Kernstück der musikalischen Patronage M.s war eine zur Ausführung komplexer, d. h. franko-flämischer Polyphonie befähigte Kapelle bzw. Kantorei (ein solches Ensemble zu unterhalten, war für Fürsten des deutschen Reichs um 1500 noch keineswegs selbstverständlich). M.s Hofmusik steht in einem im Detail schwer auszuleuchtenden Zusammenhang mit drei älteren Hofhaltungen. Seit 1477 verfügte M. zunächst über die burgundische Kapelle und damit über eine der bedeutendsten musikalischen Institutionen in Europa. Prominenteste Mitglieder waren damals Anthoine Busnoys und der 1492 von M. angeworbene Pierre de la Rue. Von den Musikern Siegmunds des Münzreichen, dem M. 1490 als Regent von Tirol und der Vorlande nachfolgte, wurde nachweislich P. Hofhaimer übernommen. Dokumentarisch nicht zu belegen, aber auch nicht auszuschließen ist die Weiterverwendung von Sängern Siegmunds. Weiterhin liegt die Annahme nahe, dass M. zumindest die fähigeren Kräfte aus der Kapelle seines 1493 verstorbenen Vaters Friedrichs III. weiterbeschäftigt hat. Wie sich allenfalls die Verbindung oder die Zusammenarbeit der Musiker aus diesen drei Einrichtungen gestaltet hat, entzieht sich näherer Kenntnis. Die in der Literatur des Öfteren aufgestellte Behauptung, es hätten eine „burgundische“ und eine „deutsche“ Kapelle nebeneinander existiert, findet jedenfalls keine Deckung in den Quellen. 1494 wurde Burgund samt dessen Hofkapelle Philipp dem Schönen überlassen. Die lückenhaften Informationen über M.s eigene, nach diesem Zeitpunkt wohl z. T. neuaufgebaute Kapelle lassen immerhin auf eine Präferenz für Sänger aus dem deutschsprachigen Raum schließen (1496 ist mit H. Kerner erstmals ein „obrister Kaplan und Cantor“ nachweisbar). Weiterhin ist das Bemühen deutlich, trotz kriegsbedingter bzw. finanzieller Restriktionen für eine entsprechende personelle Ausstattung zu sorgen (bei ihrer Auflösung 1519 umfasste die Kapelle 21 Knaben- und 19 erwachsene Sänger) und einen qualitativen Standard auf der Höhe der aktuellen franko-flämischen Produktion zu gewährleisten: U. a. wird 1496 H. Isaac berufen und enthalten mehrere mit M.s Hof in Verbindung zu bringende Handschriften Werke bedeutender Komponisten aus der Zeit um 1500 (darunter Loyset Compère, Josquin Desprez, Jacob Obrecht, Pierre de la Rue).
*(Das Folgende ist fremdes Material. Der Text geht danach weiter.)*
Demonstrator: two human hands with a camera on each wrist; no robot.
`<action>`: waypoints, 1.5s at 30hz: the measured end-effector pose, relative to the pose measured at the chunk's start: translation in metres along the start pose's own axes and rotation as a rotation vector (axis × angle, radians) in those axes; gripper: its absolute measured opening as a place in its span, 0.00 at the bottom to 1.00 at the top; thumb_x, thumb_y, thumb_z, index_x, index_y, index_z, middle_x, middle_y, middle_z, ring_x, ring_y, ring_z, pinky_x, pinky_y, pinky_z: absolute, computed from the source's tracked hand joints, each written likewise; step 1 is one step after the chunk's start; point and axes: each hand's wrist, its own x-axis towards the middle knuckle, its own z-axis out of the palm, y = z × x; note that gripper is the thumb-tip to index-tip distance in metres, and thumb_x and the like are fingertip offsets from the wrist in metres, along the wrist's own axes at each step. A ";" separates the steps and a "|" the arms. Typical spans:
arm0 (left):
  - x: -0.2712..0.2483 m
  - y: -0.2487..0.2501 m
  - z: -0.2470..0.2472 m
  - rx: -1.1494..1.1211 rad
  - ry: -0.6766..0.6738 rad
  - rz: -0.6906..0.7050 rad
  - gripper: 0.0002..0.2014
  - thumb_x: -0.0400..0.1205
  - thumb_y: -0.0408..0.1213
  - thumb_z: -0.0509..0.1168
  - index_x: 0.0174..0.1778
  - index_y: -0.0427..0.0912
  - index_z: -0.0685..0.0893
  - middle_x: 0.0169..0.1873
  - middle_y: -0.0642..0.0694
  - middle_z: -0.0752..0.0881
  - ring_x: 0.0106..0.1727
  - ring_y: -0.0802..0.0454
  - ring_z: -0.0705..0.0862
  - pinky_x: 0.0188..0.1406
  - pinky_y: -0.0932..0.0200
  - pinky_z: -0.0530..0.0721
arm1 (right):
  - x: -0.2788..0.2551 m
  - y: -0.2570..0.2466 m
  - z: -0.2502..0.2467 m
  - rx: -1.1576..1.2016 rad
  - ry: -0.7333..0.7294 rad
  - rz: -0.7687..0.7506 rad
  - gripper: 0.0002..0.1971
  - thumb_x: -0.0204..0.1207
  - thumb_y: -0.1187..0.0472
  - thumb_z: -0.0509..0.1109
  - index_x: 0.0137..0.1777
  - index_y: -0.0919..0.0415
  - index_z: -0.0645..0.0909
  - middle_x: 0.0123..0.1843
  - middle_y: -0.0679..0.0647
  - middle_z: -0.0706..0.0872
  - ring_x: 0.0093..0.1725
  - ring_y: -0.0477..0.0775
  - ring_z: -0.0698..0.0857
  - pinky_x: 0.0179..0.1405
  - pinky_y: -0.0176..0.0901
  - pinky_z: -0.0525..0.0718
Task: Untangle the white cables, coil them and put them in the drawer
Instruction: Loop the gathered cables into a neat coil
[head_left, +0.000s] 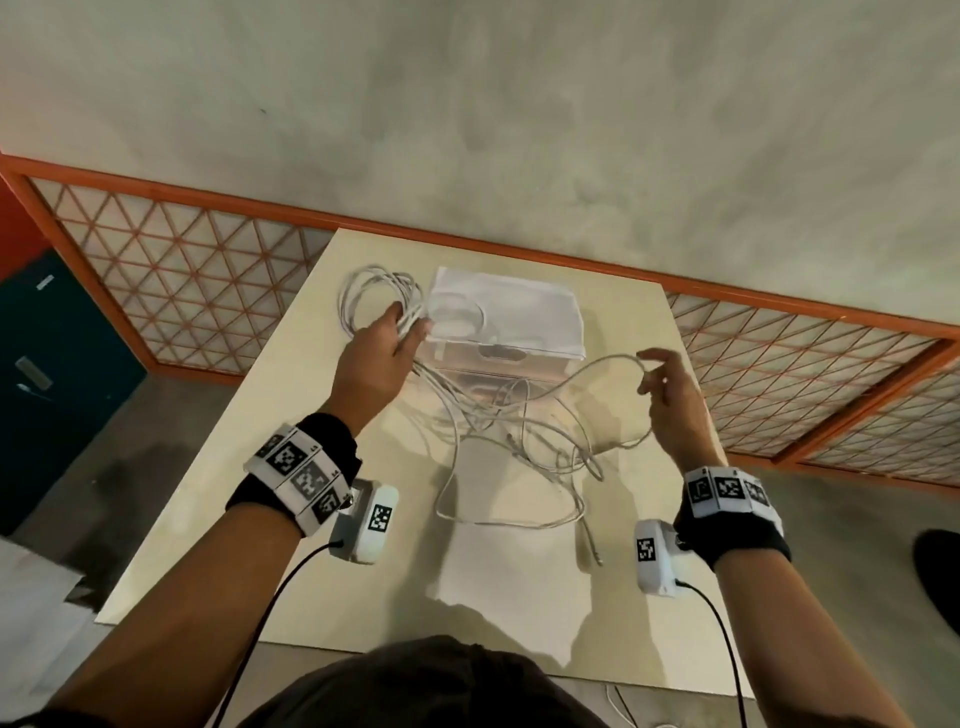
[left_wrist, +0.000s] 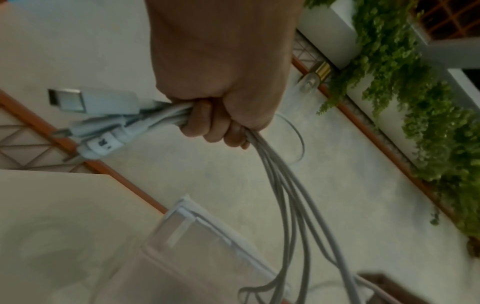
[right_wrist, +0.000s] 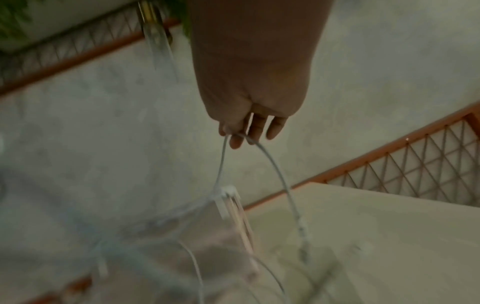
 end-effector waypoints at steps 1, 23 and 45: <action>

Zahlreiche Hinweise, v. a. die Beschäftigung so renommierter Virtuosen wie P. Hofhaimer und Augustin Schubinger, deuten auf eine ebenso reiche wie niveauvolle Pflege von Instrumentalmusik hin. Dem burgundischen Modell entsprechend und analog zu vielen damaligen Hofhaltungen standen dafür mehrere Ensembles zur Verfügung: das (bis zu 12 Musiker umfassende) Trompeterkorps (Hoftrompeter, Heertrompeter), die ebenfalls Repräsentationswecken dienende, aber auch den Tanz begleitende Bläser-Alta und eine Gruppe aus Spielern von ‚leisen‘ (vorwiegend Saiten-)Instrumenten. Hinzu tritt als Spezifikum die am Hof M.s offenbar besonders beliebte Kombination aus Schwegel bzw. Einhandflöte und Trommel.
Einiges spricht dafür, dass die Hofmusik M.s schon um 1500 Anteil an den damals neuesten Entwicklungen der Ensemblepraxis hatte, wie der Bildung eines homogenes Streicherensembles, der Erweiterung der Alta um neue Instrumente wie insbesondere den Zink und v. a. dem Zusammenwirken eines Zink-Posaunen-Ensembles mit der Vokalkapelle.
W. Senn in [Kat.] M. I., Innsbruck 1969; H. Wiesflecker, Kaiser M. I., 5 Bde. 1971–86; L. Cuyler, The Emperor M. I. and Music 1973; W. Salmen (Hg.), Musik und Tanz zur Zeit Kaiser M. I. 1992; W. Salmen/R. Gstrein (Hg.), Heinrich Isaac und Paul Hofhaimer im Umfeld von Kaiser M. I. 1997; Th. Antonicek et al. (Hg.), Die Wr. Hofmusikkapelle I. Georg Slatkonia und die Wr. Hofmusikkapelle 1999.